A lot of people think it’s a toss up between this and the final, yet-to-be-revealed album on this list. I don’t think it’s even close, but that’s not because there’s anything wrong with good kid, mA.A.d city.

It’s a bonafide classic. An undeniable 5-star album. Right up there with the very best, not just of Kendrick and TDE, but rap.

Like so many others, it was an album that introduced me to Kendrick and is still far and away the album of his that I go back and listen to the most. Whilst in hindsight it’s clear from the early mixtapes and the Section.80 debut that K.Dot was a star before good kid, M.A.A.d city, this felt like the moment where it became clear how special he was.

Tracks like ‘Bitch Don’t Kill My Vibe’, ‘Swimming Pools’ and ‘Money Trees’ are classics, but there’s another two tracks on this that are a cut above the rest, for me. ‘The Art of Peer Pressure’ is hypnotic, poignant, even funny, while ‘Sing About Me, I’m Dying of Thirst’ is as good a 12 minutes of music as you’ll ever find.

Before we get to number one, I’d like to cheat a little bit with some honourable mentions (basically everything TDE that didn’t make the Top 5) in chronological order:

  • Section.80 – Kendrick Lamar
  • Cilvia Demo – Isaiah Rashad
  • Oxymoron – Schoolboy Q
  • Untitled Unmastered – Kendrick Lamar
  • DAMN. – Kendrick Lamar (This one really should be on the list, but I’m trying to spread the love and had to cull one of his. It can’t be all Kenny. DAMN‘s a top 5, of course. Number 3 if I’m being rational. Number 4 if I remove the personal nostalgia. It won a Pulitzer for god’s sake.)
  • Ctrl – SZA

1. To Pimp A Butterfly – Kendrick Lamar

kendrick tpab top dawg entertainment tde

I remember you was conflicted. Misusing your influence. Sometimes I feel the same.
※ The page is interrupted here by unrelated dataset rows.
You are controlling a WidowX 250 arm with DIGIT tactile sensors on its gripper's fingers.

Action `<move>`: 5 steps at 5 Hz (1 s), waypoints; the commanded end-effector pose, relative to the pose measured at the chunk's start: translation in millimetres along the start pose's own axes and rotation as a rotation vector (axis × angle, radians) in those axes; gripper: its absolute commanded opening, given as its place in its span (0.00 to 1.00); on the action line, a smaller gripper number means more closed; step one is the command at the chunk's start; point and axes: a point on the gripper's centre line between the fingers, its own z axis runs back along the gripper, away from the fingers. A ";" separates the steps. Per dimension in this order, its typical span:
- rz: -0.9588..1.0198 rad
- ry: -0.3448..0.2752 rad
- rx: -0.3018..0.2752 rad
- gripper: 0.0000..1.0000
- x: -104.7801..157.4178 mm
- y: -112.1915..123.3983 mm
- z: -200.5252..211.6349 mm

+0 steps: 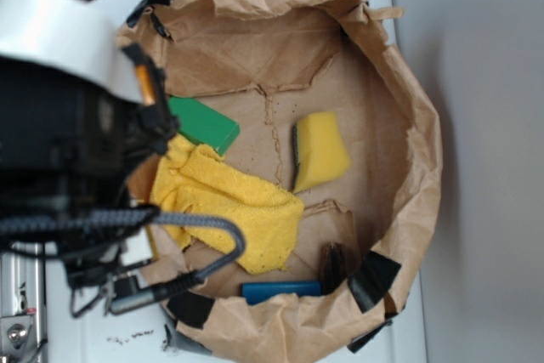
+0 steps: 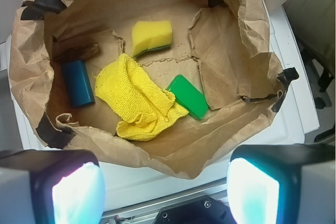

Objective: Grab the green sponge.

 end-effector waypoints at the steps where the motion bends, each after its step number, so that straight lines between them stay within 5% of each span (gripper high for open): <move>1: 0.514 -0.186 -0.132 1.00 36.8 22.6 -29.9; 2: 0.652 -0.247 -0.096 1.00 67.7 19.3 -60.6; 3: 0.683 -0.245 -0.048 1.00 95.4 15.7 -84.2; 4: 0.686 -0.179 0.033 1.00 108.1 12.4 -104.5; 5: 0.686 -0.179 0.033 1.00 108.1 12.4 -104.5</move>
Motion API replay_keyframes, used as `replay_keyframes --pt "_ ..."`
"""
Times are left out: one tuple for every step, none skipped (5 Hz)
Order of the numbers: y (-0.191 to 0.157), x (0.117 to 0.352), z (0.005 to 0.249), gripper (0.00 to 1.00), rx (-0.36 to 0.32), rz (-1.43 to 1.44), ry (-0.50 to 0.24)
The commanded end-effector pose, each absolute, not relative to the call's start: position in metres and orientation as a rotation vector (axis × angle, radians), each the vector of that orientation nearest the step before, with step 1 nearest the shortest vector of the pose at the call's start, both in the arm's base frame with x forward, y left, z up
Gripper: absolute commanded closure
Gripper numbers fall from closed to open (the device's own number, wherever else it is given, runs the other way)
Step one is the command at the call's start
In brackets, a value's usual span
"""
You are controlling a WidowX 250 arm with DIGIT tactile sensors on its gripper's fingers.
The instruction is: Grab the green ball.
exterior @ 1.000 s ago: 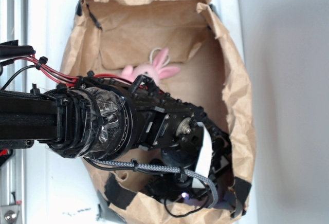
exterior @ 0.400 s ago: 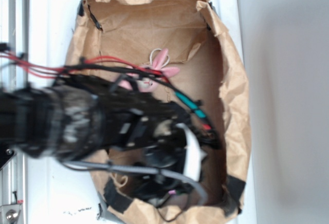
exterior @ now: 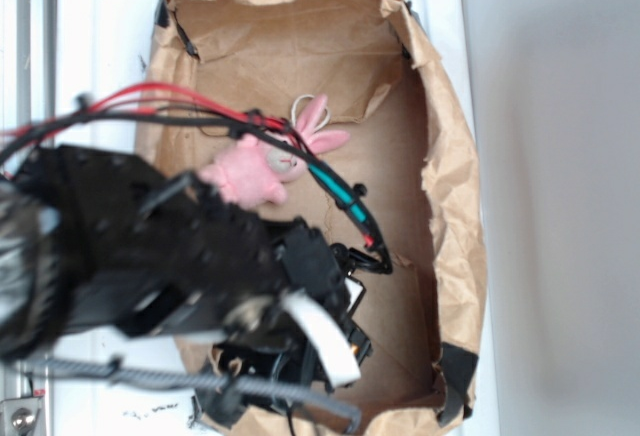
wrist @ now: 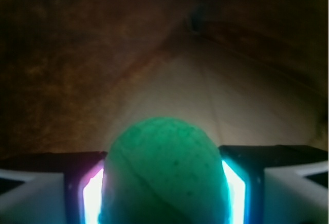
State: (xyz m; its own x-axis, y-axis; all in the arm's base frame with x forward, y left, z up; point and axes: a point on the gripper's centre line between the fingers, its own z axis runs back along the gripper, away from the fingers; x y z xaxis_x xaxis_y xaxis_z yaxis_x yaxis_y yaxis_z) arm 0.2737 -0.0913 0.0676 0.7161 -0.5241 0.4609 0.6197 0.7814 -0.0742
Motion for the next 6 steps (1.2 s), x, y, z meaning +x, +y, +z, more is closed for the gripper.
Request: replay_keyframes --pt "-0.089 0.302 0.105 1.00 -0.142 -0.494 -0.465" --pt "-0.076 0.315 0.112 1.00 -0.140 -0.424 -0.387" --pt "-0.059 0.322 0.119 1.00 -0.139 -0.368 -0.353" --pt "-0.047 0.323 0.122 1.00 -0.134 -0.335 -0.326" --pt "-0.037 0.321 0.126 1.00 -0.132 -0.321 -0.332" --pt "-0.023 0.323 0.124 1.00 -0.118 -0.244 -0.354"
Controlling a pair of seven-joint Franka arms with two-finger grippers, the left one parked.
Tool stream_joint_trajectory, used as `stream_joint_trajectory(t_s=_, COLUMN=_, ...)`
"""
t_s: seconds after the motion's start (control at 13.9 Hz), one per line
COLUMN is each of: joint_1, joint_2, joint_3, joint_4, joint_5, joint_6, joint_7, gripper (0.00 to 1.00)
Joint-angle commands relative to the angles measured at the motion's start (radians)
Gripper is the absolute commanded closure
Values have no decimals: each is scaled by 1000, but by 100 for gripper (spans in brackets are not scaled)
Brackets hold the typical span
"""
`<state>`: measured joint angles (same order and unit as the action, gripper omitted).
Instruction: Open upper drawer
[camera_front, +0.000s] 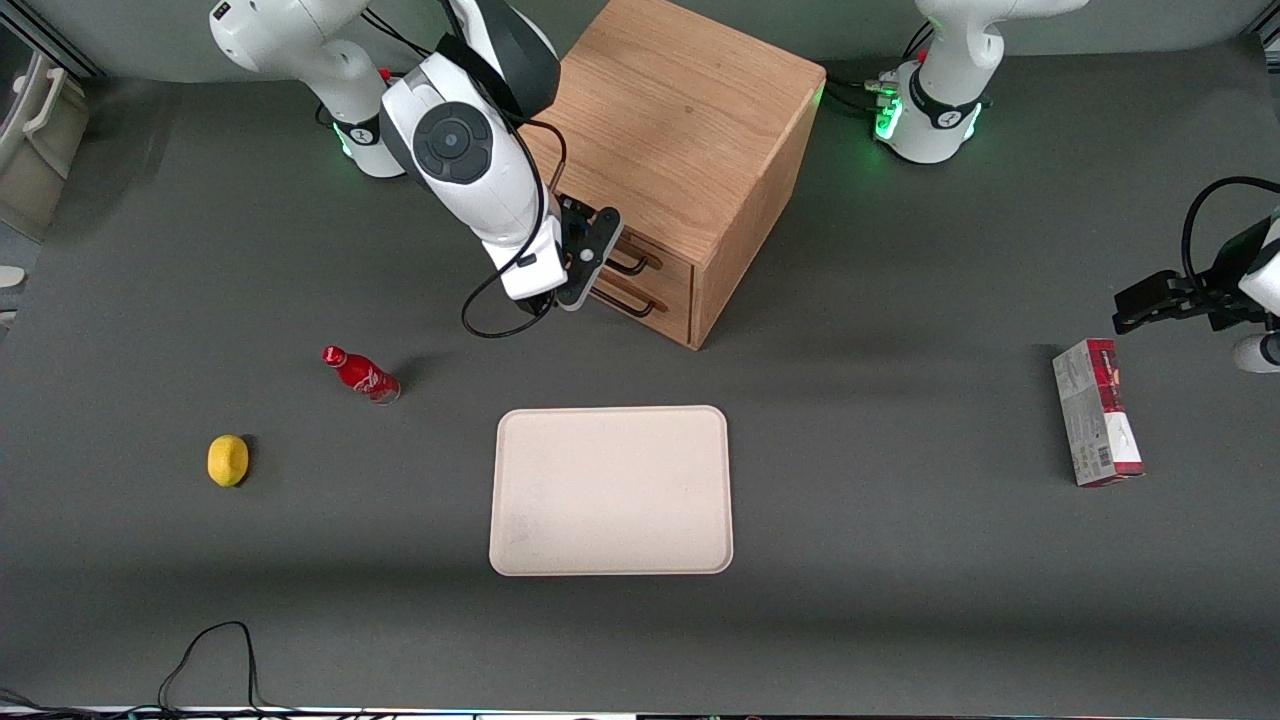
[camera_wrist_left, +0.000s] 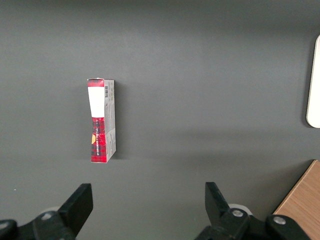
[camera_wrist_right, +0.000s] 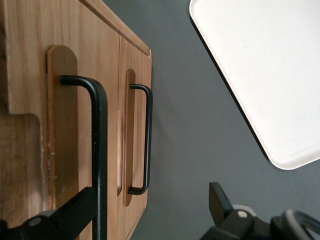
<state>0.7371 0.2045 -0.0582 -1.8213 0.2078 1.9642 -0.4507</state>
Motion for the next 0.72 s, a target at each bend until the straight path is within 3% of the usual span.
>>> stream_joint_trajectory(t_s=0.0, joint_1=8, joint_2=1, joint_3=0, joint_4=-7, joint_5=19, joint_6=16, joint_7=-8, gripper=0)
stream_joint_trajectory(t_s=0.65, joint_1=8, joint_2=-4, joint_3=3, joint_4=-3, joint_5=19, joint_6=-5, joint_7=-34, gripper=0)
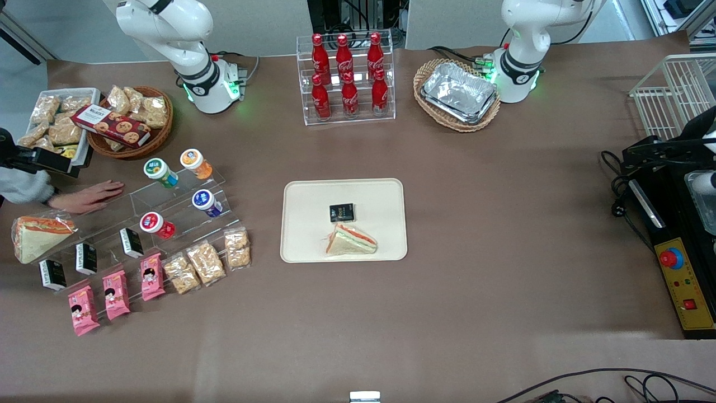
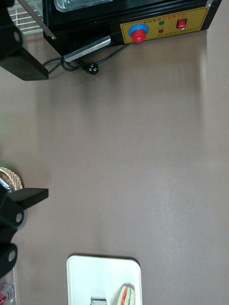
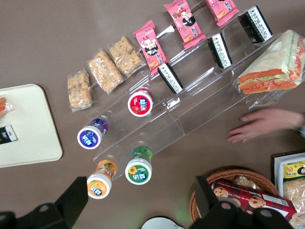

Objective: Place green gum on tray
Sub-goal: 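Move the right gripper toward the green-lidded gum bottle on the stand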

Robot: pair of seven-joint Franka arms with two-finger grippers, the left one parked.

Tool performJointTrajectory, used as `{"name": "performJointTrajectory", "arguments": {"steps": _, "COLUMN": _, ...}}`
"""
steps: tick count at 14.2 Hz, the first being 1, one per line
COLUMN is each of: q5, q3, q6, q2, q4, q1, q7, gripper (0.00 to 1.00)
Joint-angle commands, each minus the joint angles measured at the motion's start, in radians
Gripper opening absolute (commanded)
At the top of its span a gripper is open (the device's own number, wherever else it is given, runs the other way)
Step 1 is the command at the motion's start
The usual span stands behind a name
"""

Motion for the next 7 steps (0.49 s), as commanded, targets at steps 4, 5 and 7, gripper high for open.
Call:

One could write a 100 page dissertation on TPAB. I’ll try condense it into a 100-ish word blurb.

Simply the best rap album ever.

I love Illmatic. I love Madvillainy. I love My Beautiful Dark Twisted Fantasy. There’s a whole host more, all deserving of being in the conversation, but I don’t see how that conversation can end with anything other than To Pimp A Butterfly prevailing.

Endless replay value. Quality and diversity in flow, production and subject matter. Packed with societal commentary that is insightful, brave and relentless.

I’ll never forget the first time I heard ‘U’. I didn’t know you could do anything like the final two minutes of that song. Before, you couldn’t. The album version of ‘I’ is incredible. So are ‘These Walls’, ‘Alright’ and ‘King Kunta’. ‘Mortal Man’ is probably the best outro I’ve ever heard, where ‘Blacker the Berry’ is argubaly the best song I’ve ever heard. The culmination of an album that is itself the culmination of rap and hip-hop culture to date.